Firebaugh Canal Water District v. United States

70 Fed. Cl. 593, 2006 U.S. Claims LEXIS 80, 2006 WL 950205
CourtUnited States Court of Federal Claims
DecidedMarch 29, 2006
DocketNo. 05-262L
StatusPublished
Cited by6 cases

This text of 70 Fed. Cl. 593 (Firebaugh Canal Water District v. United States) is published on Counsel Stack Legal Research, covering United States Court of Federal Claims primary law. Counsel Stack provides free access to over 12 million legal documents including statutes, case law, regulations, and constitutions.

Bluebook
Firebaugh Canal Water District v. United States, 70 Fed. Cl. 593, 2006 U.S. Claims LEXIS 80, 2006 WL 950205 (uscfc 2006).

Opinion

OPINION

BRUGGINK, Judge.

This is an action brought pursuant to the Tucker Act, 28 U.S.C. § 1491(a)(1) (2000). Plaintiffs, Firebaugh Canal Water District (“Firebaugh”) and Central California Irrigation District (“CCID”), claim an entitlement under the takings clause of the Fifth Amendment to compensation for the taking of water rights. This is the second time plaintiffs have filed such a claim in this court. The first action was dismissed in 2005. Fire-baugh Canal Water Dist. v. United States, No. 03-2790, slip op. (Fed.Cl. Jan. 31, 2005). Pending once again in this new proceeding is the government’s motion to dismiss for lack of jurisdiction. The United States asserts that the action is barred, either because of the operation of 28 U.S.C. § 1500 (2000), or because it is untimely. The matter was transferred to this judge on October 20, 2005. Oral argument was held on December 9, 2005. Supplemental briefing on the Section 1500 issue was ordered at oral argument. All briefing is complete. For reasons set out below, we grant the government’s motion to dismiss because of the operation of Section 1500.

BACKGROUND

Firebaugh and CCID filed the present complaint on February 28, 2005. Plaintiffs are public agencies which provide agricultural water and drainage service to thousands of acres of land in central California. Plaintiffs assert that their ownership of rights in water, along with related rights, have been taken because the asserted failure of the United States to meet its obligation to provide drainage from the San Luis Unit of the Central Valley Project caused pollution to plaintiffs’ down-gradient interests.

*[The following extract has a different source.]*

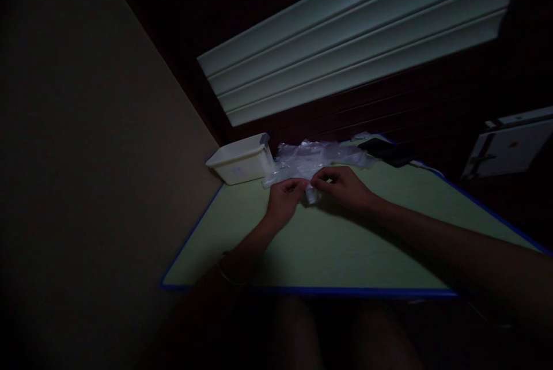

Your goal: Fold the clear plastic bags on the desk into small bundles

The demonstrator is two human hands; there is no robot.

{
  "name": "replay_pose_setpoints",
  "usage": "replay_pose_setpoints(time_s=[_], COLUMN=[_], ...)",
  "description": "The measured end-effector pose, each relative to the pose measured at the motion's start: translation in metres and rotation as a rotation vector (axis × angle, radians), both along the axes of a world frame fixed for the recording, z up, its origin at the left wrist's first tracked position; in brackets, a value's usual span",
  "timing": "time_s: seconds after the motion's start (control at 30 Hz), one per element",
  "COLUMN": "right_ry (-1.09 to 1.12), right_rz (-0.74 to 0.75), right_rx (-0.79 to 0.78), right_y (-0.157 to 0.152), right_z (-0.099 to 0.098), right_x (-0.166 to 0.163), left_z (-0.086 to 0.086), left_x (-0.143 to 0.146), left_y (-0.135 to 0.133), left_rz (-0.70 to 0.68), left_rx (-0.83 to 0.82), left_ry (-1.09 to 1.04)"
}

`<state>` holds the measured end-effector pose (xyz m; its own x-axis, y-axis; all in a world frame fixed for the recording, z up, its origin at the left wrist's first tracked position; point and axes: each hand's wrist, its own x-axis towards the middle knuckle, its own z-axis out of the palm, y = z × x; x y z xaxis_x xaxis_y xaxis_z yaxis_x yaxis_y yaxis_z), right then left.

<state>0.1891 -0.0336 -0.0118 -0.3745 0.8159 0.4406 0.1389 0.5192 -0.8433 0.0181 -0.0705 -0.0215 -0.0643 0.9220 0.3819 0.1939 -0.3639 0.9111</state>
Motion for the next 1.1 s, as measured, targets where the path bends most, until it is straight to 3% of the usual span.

The facts1 leading to the present dispute arise out of the Central Valley Project (“CVP”), the nation’s largest federal reclamation project. Firebaugh Canal Co. v. United States, 203 F.3d 568, 570 (9th Cir.2000). In 1960, as part of the project, Congress passed the San Luis Act2 (“SLA”). The SLA provided for construction of the San Luis Unit (“SLU”) of the CVP, just up-gradient of land serviced by plaintiffs. The SLU, a combined effort of the State of California and the federal government, contains a complex system of dams, pumping and power plants, reservoirs, tunnels, and canals designed to provide irrigation water to several California counties. As the Ninth Circuit stated: “[ijrriga[595]*595tion and drainage are inherently linked. Any water project that brings fresh water to an agricultural area must take the salty water remaining after the crops have been irrigated away from the service area.” Id. at 571. Accordingly, the SLA expressly conditioned construction of the SLU on the provision of drainage services. The drainage was to be provided by either the Department of the Interior, Bureau of Reclamation (“Bureau”) or by the State of California. The Bureau planned to provide drainage by means of an interceptor drain which would carry the water to the Kesterson Regulating Reservoir. Construction of the SLU commenced and the largest water contractor within the SLU began receiving irrigation water in 1967.

By 1975, forty percent of the interceptor drain and the entire reservoir were complete, but construction ceased at that point. A subsurface drainage system was put in place for parts of the SLU. It discharged some of the wastewater from the SLU into the completed portion of the interceptor drain, which then took the wastewater to the reservoir.

In the mid-1980’s studies of the reservoir wildlife showed deformity and mortality in waterfowl embryos. It was suspected that selenium from the SLU soil being carried to the reservoir was causing the damage. As a result, in 1985, the Bureau ordered that the reservoir be closed. The drains in the SLU were also closed, as was the completed portion of the interceptor drain. Irrigation continued, however, despite the fact that drainage had ceased. Plaintiffs allege damage that arises in various ways when additional wastewater flows down-gradient onto land in their districts, due to the lack of provision for drainage.

The present lawsuit is only one of several administrative or judicial proceedings plaintiffs have brought arising from these circumstances. The procedural history generated through these many actions is relevant to the present motion and is summarized below.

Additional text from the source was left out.